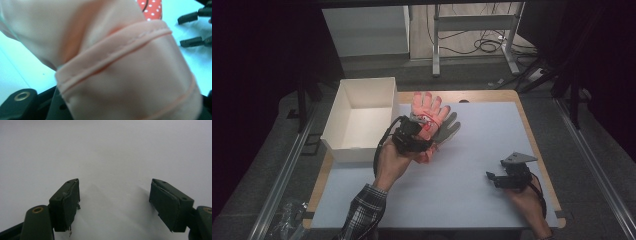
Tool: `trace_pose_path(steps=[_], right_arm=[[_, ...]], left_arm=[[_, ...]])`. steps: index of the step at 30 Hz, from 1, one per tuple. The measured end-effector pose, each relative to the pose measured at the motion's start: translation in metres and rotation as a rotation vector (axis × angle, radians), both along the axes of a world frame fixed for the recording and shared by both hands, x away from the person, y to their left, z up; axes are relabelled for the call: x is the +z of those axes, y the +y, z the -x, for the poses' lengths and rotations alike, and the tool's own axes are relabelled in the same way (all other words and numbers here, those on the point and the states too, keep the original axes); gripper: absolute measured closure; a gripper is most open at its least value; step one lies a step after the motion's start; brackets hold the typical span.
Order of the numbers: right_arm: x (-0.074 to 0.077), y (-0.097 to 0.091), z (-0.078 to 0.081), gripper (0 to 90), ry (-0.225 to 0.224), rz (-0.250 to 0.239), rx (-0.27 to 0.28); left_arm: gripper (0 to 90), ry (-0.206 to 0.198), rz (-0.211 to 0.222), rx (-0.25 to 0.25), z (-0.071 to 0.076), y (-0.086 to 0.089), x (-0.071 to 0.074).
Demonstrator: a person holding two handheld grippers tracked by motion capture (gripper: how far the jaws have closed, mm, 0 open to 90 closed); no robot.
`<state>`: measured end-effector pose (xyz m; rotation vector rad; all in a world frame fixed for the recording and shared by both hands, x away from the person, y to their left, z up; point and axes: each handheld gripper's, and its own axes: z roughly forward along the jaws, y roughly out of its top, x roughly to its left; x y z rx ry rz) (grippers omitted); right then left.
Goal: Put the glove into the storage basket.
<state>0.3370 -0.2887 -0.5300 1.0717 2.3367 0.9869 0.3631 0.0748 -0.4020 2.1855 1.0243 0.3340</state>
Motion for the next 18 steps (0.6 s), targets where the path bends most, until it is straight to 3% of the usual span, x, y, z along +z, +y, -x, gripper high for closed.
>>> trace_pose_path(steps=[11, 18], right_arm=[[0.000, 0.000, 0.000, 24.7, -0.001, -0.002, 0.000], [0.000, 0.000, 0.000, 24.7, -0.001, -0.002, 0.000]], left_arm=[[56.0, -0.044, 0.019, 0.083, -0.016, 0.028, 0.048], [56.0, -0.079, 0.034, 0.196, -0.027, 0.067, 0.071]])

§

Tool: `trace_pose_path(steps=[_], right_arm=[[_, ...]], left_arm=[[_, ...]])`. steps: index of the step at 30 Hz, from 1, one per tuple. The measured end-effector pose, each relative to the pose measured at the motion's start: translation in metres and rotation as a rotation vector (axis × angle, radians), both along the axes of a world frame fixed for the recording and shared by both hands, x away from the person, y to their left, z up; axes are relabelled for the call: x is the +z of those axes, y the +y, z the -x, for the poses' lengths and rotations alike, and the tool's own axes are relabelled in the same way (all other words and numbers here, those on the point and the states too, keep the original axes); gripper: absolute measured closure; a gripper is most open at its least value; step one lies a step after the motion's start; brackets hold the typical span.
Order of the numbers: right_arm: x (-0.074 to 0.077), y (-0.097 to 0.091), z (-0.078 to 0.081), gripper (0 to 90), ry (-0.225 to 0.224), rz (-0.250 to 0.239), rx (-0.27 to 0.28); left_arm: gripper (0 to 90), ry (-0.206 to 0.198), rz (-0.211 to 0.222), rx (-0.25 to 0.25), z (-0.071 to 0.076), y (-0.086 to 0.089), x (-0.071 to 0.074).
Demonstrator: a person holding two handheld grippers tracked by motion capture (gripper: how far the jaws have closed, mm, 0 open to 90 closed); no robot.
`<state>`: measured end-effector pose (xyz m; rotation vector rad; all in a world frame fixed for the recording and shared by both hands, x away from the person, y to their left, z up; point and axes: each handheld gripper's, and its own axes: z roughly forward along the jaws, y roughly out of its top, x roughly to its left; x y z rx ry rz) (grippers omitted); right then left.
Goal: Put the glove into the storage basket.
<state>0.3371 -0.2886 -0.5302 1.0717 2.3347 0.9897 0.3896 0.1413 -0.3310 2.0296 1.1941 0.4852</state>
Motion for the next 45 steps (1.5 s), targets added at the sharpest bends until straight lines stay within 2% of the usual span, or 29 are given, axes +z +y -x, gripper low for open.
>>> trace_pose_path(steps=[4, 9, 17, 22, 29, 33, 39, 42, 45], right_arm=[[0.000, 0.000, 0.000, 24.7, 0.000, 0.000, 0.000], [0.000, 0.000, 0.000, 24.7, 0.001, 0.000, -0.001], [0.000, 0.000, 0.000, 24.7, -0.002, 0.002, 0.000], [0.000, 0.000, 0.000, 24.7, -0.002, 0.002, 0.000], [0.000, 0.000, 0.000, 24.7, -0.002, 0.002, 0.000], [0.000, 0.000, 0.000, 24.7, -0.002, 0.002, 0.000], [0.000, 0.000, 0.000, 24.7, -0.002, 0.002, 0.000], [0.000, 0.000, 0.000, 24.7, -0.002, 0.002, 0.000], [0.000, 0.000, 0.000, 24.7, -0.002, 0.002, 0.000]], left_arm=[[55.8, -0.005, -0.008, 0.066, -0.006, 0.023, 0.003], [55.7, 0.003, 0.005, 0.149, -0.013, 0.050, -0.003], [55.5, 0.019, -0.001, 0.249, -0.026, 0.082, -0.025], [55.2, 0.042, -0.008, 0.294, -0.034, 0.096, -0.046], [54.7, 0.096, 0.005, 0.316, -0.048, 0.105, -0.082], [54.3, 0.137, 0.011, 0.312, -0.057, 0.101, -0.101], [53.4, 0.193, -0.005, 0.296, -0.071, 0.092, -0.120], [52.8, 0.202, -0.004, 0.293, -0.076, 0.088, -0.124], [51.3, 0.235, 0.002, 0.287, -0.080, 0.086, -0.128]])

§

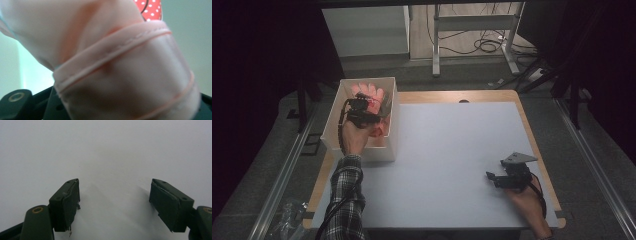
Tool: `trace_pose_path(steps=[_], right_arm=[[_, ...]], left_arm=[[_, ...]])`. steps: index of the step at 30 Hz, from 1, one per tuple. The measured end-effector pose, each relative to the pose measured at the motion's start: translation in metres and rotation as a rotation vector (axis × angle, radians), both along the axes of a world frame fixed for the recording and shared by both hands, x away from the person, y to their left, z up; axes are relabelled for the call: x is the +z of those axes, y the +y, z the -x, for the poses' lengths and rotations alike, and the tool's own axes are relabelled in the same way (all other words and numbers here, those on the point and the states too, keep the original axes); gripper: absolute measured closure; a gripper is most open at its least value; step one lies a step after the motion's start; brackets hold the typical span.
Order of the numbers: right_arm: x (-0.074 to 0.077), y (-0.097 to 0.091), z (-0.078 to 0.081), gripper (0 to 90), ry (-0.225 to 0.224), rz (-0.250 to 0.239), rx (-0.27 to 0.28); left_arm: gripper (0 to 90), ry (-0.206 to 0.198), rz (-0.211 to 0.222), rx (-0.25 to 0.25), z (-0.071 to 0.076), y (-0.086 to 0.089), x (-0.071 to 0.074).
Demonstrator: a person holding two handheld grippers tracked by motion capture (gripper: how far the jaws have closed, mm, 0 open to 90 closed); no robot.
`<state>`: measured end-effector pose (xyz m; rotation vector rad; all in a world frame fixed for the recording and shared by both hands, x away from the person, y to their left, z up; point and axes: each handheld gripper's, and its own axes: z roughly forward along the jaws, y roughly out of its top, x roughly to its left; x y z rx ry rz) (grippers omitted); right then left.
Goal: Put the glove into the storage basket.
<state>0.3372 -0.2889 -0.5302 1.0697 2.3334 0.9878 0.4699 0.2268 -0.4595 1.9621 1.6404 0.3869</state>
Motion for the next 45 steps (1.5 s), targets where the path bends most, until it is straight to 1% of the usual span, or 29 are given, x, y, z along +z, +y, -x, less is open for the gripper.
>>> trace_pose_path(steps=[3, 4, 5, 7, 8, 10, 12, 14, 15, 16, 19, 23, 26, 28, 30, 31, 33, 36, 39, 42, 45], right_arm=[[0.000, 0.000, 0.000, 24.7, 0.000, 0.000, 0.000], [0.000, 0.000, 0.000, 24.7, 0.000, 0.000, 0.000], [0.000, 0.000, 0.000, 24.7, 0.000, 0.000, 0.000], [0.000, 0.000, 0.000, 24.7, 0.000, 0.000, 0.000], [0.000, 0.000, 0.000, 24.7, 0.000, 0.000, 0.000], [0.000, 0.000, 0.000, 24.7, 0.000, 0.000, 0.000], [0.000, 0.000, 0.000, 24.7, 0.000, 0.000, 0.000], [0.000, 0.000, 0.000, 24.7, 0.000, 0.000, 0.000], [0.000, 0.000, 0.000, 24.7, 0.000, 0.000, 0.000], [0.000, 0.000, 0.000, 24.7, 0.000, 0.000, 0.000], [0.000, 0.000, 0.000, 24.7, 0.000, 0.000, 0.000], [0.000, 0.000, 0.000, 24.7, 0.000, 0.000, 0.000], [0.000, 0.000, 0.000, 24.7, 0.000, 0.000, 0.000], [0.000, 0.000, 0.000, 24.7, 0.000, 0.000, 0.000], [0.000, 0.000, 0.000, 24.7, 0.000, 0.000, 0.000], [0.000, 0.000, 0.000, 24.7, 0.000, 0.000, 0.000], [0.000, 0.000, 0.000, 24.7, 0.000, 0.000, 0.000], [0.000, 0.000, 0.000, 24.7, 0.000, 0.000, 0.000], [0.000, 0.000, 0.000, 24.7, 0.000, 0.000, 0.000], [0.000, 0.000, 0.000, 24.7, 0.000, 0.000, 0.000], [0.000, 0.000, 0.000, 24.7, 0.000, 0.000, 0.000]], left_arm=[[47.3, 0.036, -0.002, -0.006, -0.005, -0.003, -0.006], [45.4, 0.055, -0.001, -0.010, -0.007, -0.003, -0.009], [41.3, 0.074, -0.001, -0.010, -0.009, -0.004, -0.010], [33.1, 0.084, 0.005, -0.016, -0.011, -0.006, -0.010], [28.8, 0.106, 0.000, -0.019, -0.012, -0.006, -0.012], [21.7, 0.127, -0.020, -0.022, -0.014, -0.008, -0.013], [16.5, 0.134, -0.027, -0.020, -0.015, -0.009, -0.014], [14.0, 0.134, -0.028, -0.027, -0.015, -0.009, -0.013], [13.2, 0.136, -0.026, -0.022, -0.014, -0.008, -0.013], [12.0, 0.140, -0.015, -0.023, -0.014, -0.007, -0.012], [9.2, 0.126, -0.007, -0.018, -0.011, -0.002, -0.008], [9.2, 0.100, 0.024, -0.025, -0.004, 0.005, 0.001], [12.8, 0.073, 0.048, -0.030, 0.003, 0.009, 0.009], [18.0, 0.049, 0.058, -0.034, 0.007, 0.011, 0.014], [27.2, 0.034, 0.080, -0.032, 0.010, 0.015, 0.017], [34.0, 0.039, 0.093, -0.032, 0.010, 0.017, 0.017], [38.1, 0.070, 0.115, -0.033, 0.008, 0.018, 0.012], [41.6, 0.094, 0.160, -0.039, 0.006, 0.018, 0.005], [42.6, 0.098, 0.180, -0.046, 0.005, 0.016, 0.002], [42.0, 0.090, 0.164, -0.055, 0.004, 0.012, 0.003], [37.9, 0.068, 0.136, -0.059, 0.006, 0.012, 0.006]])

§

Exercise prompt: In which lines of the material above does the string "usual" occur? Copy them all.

Solution to the exercise:
Motion for the next 18 steps (0.6 s), targets where the path bends most, until it is straight to 3% of the usual span, x, y, z along +z, +y, -x, gripper high for closed.
Motion for the next 45 steps (1.5 s), targets added at the sharpest bends until straight lines stay within 2% of the usual span, or 29 are given, axes +z +y -x, gripper low for open.
Motion for the next 45 steps (1.5 s), targets where the path bends most, until it is straight to 1% of the usual span, or 29 are given, x, y, z along +z, +y, -x, less is open for the gripper.

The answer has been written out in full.